**Your objective**
Using the data below, work out how many of its lines contain "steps", and give that number with nothing added.

**Exercise data**
========================

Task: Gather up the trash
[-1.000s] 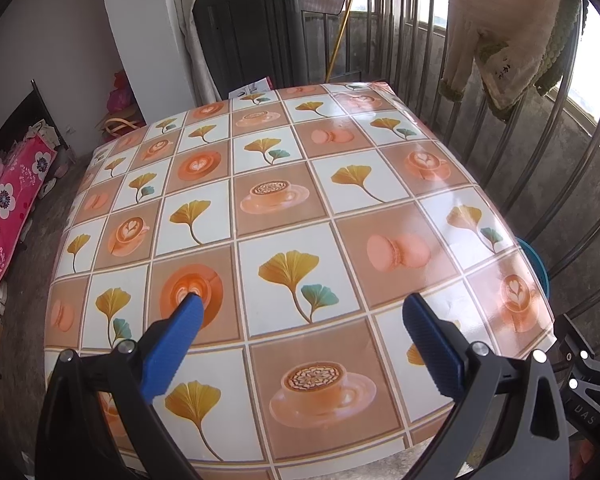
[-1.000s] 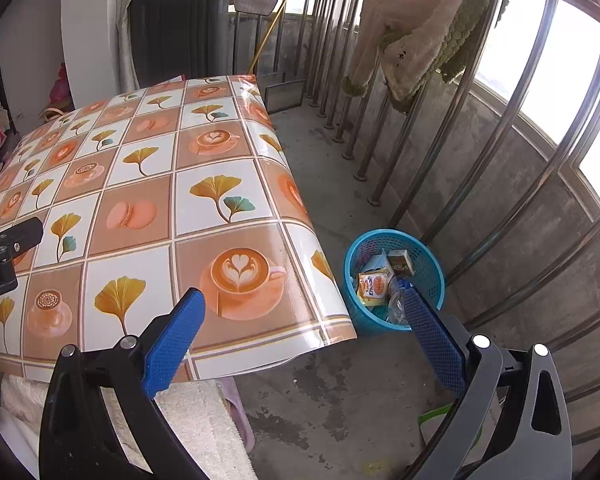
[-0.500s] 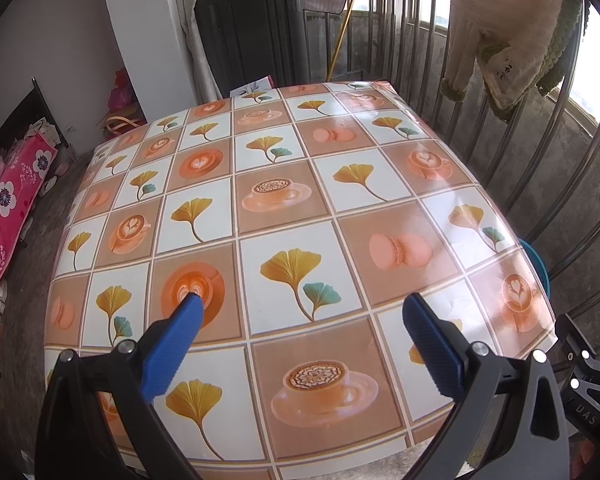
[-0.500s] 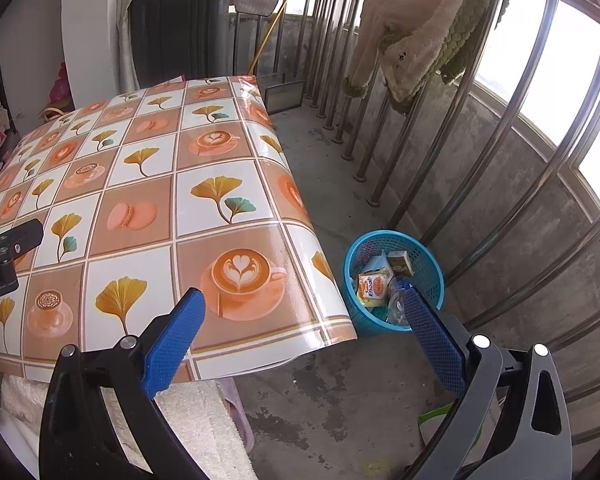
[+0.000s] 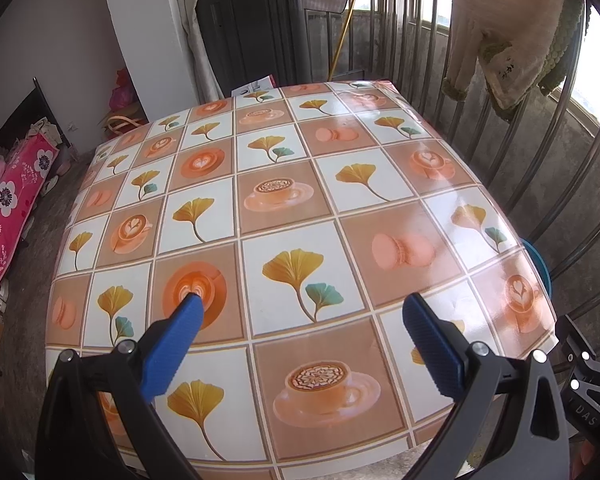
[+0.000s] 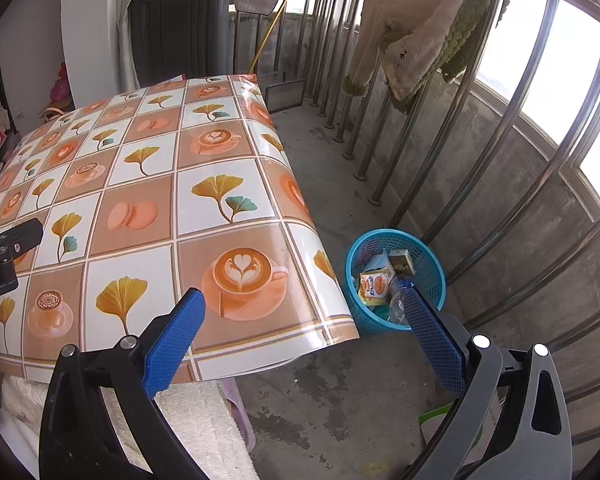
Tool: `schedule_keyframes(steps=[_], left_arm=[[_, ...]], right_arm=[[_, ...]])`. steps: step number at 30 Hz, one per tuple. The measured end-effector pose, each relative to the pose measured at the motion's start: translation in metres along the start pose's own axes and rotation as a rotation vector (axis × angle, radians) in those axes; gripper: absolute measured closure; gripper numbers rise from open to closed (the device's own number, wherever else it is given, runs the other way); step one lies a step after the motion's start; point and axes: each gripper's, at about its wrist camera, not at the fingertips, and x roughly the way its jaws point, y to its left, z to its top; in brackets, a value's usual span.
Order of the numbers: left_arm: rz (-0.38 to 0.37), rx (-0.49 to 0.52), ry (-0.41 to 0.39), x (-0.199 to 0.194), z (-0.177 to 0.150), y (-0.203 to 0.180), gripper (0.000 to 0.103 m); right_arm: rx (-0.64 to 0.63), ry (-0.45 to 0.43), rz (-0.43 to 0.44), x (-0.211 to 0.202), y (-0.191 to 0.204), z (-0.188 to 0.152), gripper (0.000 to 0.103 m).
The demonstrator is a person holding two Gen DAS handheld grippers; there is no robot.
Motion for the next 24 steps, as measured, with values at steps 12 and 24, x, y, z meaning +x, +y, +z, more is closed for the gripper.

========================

**Exercise solution**
2